Non è la prima volta che i sindacati manifestano la loro disapprovazione verso il Jobs Act, precisando in modo espresso che al licenziamento per motivi economici non sono applicabili le tutele crescenti. Il caso Novartis è certamente l’accordo che ha suscitato più scalpore, laddove prevede, come trattamento di miglior favore per i dipendenti di Alcon che passano in Novartis, la scelta dell’azienda “di non applicare comunque nei loro confronti le disposizioni del Decreto Legislativo (cosiddetto “contratto a tutele crescenti”)”.

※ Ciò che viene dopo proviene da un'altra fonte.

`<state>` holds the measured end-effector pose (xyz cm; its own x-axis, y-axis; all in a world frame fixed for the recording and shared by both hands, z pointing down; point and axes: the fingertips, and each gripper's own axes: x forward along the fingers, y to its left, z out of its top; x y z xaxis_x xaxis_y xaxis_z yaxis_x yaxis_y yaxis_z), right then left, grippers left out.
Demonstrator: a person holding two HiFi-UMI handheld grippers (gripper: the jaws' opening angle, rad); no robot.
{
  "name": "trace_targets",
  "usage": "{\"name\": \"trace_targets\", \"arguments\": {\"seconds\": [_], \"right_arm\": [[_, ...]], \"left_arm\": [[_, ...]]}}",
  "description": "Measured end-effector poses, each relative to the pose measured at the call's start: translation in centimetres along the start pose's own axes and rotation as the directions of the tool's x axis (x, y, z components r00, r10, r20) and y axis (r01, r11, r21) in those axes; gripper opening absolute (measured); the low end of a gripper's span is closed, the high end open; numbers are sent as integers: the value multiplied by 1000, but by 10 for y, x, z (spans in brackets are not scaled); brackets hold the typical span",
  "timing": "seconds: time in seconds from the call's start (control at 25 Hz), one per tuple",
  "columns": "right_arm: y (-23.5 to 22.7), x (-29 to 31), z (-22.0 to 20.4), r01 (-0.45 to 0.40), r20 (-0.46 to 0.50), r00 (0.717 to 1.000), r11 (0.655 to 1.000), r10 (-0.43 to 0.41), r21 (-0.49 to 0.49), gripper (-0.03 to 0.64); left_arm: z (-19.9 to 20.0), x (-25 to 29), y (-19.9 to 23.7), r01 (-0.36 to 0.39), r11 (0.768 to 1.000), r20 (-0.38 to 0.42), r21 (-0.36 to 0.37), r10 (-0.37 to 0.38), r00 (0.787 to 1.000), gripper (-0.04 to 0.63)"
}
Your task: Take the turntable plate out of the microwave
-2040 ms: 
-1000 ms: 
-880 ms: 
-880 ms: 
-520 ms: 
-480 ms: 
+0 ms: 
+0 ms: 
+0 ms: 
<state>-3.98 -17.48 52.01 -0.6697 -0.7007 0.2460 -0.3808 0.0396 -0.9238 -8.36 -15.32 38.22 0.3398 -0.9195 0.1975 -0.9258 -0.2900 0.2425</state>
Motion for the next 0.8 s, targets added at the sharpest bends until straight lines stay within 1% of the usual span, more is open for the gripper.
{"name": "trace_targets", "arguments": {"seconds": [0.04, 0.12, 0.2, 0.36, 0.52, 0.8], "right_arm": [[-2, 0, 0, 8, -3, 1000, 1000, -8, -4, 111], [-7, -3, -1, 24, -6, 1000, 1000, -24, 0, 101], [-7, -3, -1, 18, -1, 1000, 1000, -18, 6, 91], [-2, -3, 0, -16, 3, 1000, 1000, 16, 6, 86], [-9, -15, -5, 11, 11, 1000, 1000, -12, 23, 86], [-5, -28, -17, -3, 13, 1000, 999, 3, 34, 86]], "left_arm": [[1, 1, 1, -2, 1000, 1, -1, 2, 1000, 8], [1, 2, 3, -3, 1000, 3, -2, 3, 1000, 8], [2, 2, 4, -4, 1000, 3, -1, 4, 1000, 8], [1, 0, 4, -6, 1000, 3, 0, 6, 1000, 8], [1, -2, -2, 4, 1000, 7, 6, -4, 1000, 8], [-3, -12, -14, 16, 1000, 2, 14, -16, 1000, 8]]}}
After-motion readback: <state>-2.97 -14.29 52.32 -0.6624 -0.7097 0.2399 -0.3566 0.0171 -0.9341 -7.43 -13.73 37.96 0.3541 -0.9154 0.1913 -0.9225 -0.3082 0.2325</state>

Giuridicamente (come si è scritto) la regola non fa altro che richiamare l’applicazione di norme generali; politicamente il messaggio è però forte.

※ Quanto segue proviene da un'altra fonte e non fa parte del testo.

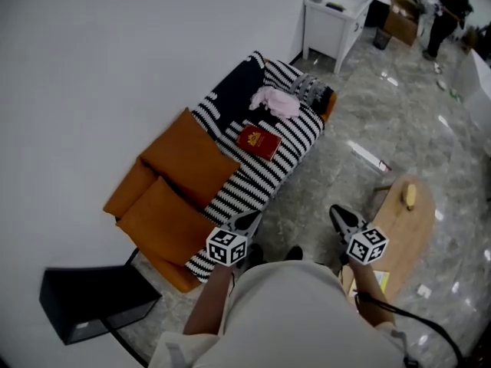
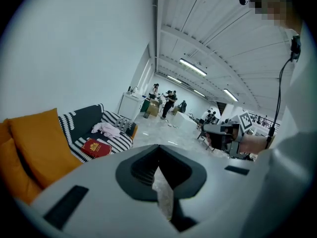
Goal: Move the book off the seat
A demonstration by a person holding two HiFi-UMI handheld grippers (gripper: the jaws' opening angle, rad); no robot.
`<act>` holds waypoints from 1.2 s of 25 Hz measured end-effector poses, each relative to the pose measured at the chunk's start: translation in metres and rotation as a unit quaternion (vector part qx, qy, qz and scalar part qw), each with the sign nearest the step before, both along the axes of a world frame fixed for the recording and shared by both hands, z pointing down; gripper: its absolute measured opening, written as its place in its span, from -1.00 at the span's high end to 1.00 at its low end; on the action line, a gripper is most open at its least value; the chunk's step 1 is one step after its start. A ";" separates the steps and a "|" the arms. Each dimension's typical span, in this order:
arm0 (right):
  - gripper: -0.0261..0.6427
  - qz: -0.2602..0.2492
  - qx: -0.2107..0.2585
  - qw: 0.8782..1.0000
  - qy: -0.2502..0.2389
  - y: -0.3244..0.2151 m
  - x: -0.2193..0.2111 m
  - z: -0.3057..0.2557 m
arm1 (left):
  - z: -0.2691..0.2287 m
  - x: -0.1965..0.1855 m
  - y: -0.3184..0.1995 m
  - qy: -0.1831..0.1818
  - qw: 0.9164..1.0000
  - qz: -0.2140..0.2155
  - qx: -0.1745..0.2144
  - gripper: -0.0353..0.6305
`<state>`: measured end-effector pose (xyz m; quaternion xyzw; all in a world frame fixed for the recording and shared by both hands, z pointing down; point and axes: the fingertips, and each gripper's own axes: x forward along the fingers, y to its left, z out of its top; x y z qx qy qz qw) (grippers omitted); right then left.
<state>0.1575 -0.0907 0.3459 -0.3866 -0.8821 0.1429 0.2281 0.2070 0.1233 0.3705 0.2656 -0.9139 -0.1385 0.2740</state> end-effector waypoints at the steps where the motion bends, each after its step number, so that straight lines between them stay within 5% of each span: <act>1: 0.78 -0.002 -0.002 1.000 0.003 -0.004 0.001 0.002 | 0.001 0.001 -0.003 0.001 1.000 -0.003 0.001 0.89; 16: 0.78 -0.050 0.020 0.998 0.019 -0.048 0.006 0.029 | 0.026 0.016 -0.053 0.025 0.999 -0.040 -0.003 0.89; 30: 0.78 -0.045 0.030 0.998 0.034 -0.029 -0.027 0.038 | 0.034 -0.017 -0.027 0.035 0.998 -0.053 -0.002 0.89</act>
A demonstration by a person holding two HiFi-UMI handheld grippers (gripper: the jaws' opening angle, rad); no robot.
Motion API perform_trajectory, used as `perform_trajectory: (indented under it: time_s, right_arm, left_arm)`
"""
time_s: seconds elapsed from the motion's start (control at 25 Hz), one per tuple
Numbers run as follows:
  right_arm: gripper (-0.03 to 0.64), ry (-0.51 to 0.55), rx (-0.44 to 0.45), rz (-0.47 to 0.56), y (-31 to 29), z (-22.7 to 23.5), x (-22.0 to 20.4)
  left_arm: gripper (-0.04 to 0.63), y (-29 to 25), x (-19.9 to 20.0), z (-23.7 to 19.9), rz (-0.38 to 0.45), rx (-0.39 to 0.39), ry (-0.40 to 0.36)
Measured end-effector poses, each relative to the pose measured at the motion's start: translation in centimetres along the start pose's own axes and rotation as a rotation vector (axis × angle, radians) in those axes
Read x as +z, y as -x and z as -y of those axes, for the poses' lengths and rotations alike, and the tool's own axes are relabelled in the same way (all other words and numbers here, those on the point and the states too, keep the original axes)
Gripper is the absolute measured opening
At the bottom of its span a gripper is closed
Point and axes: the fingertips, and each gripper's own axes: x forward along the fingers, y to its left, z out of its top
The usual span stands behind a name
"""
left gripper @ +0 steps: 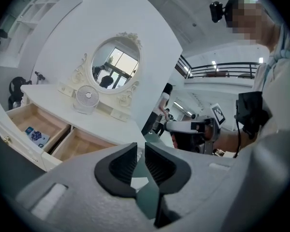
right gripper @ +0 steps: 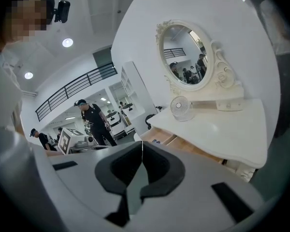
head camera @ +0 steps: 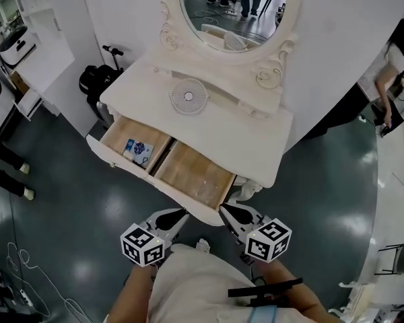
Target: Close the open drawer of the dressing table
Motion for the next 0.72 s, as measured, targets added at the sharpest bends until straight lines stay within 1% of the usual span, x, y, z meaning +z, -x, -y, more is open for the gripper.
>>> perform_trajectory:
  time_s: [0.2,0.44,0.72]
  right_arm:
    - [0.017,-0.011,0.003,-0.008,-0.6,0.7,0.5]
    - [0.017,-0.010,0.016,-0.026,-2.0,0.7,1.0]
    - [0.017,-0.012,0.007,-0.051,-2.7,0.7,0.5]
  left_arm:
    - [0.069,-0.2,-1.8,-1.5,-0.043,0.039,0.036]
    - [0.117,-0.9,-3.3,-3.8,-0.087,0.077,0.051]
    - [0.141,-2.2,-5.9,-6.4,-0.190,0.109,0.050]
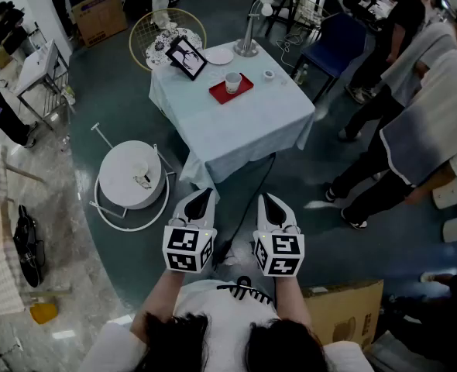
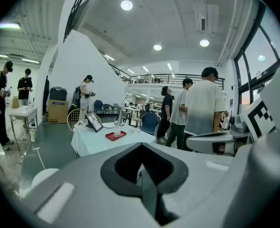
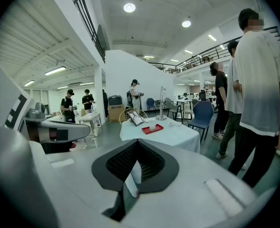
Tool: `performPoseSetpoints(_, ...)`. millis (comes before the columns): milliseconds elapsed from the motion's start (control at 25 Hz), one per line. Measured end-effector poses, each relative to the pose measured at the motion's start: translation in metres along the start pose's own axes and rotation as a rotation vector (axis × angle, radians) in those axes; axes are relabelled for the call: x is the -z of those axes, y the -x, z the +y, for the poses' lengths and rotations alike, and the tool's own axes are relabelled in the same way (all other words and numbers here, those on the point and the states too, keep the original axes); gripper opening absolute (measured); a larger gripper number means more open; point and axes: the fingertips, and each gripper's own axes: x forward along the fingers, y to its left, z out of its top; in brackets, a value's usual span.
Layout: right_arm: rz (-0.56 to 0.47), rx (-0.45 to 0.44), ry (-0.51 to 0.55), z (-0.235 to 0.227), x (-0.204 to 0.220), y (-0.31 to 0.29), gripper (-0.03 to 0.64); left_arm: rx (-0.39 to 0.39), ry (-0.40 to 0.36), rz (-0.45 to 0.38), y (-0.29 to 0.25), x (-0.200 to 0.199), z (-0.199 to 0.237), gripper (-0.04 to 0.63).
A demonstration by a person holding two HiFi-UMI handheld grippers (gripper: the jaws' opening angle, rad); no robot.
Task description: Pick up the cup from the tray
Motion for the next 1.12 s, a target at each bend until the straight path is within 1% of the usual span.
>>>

I sindacati, nel confronto con i propri iscritti non vogliono limitarsi a fornire rassicurazioni formali (“guarda che l’art. 2112 c.c. già ti tutela…”), ma devono munirsi di espresse manifestazioni di volontà dell’azienda che garantiscano la non applicazione delle tutele crescenti.

Ciò mi pare una chiara rappresentazione di come i sindacati (al di là delle dichiarazioni ufficiali) percepiscano la netta riduzione di tutele contenuta nel Jobs Act. Così anche i singoli lavoratori che, nelle trattative individuali, cercano di ottenere (come “benefit”) la disapplicazione delle tutele crescenti.

La gestione degli esuberi

L’ipotesi di rinnovo fornisce spunti anche sulla gestione dei consistenti esuberi annunciati nel settore del credito. Si pensi che per le sole banche popolari si parla di 20.000 persone (e, quindi, di altrettante famiglie) interessate da possibili licenziamenti.

Finalmente si prende atto che nella fase di transizione lavorativa, oltre al sostegno al reddito, è necessario concentrarsi sulle politiche attive per agevolare la ricollocazione del personale in esubero.

Quattro le mosse:
– è stata prevista l’istituzione di una piattaforma informatica per agevolare l’incontro tra domanda ed offerta nel settore bancario (dobbiamo però attendere i risultati dell’attività dell’ente bilaterale Enbicredito);
– vi è una (vaga) manifestazione di disponibilità delle aziende creditizie a “…valutare prioritariamente…”, all’atto della ricerca di nuovo personale da reclutare, i soggetti che hanno subito un recesso per motivi economici e che saranno inseriti nella piattaforma informatica;
– si utilizzerà il Fondo per l’Occupazione (alimentato con contributi dei singoli lavoratori) al fine di destinare alle aziende che assumono anche i lavoratori di cui al punto 2 un incentivo economico per i primi tre anni di Euro 2.500/anno;
– le attività del Fondo per l’Occupazione saranno coordinate con quelle del Fondo di Solidarietà istituito presso l’Inps (autofinanziato dai datori di lavoro e dai lavoratori del settore bancario) al fine di riconoscere non solo dei trattamenti di sostegno al reddito o di accompagnamento verso la pensione, ma anche iniziative di riqualificazione o riconversione professionale per agevolare il mantenimento del posto di lavoro.

Due, quindi, i messaggi fondamentali:
1. in un periodo di costante arretramento dello stato sociale e di riduzione delle forme pubbliche di aiuto, la solidarietà tra lavoratori è fondamentale. Il finanziamento da parte dei dipendenti del settore bancario di fondi per l’aiuto ai colleghi in transizione o in difficoltà è uno strumento di straordinaria efficacia e che dovrebbe essere preso a modello.
2. la formazione (uno dei miei pallini) è uno strumento prioritario da utilizzare al fine di evitare ogni tipo di licenziamento, che solo così diventa extrema ratio.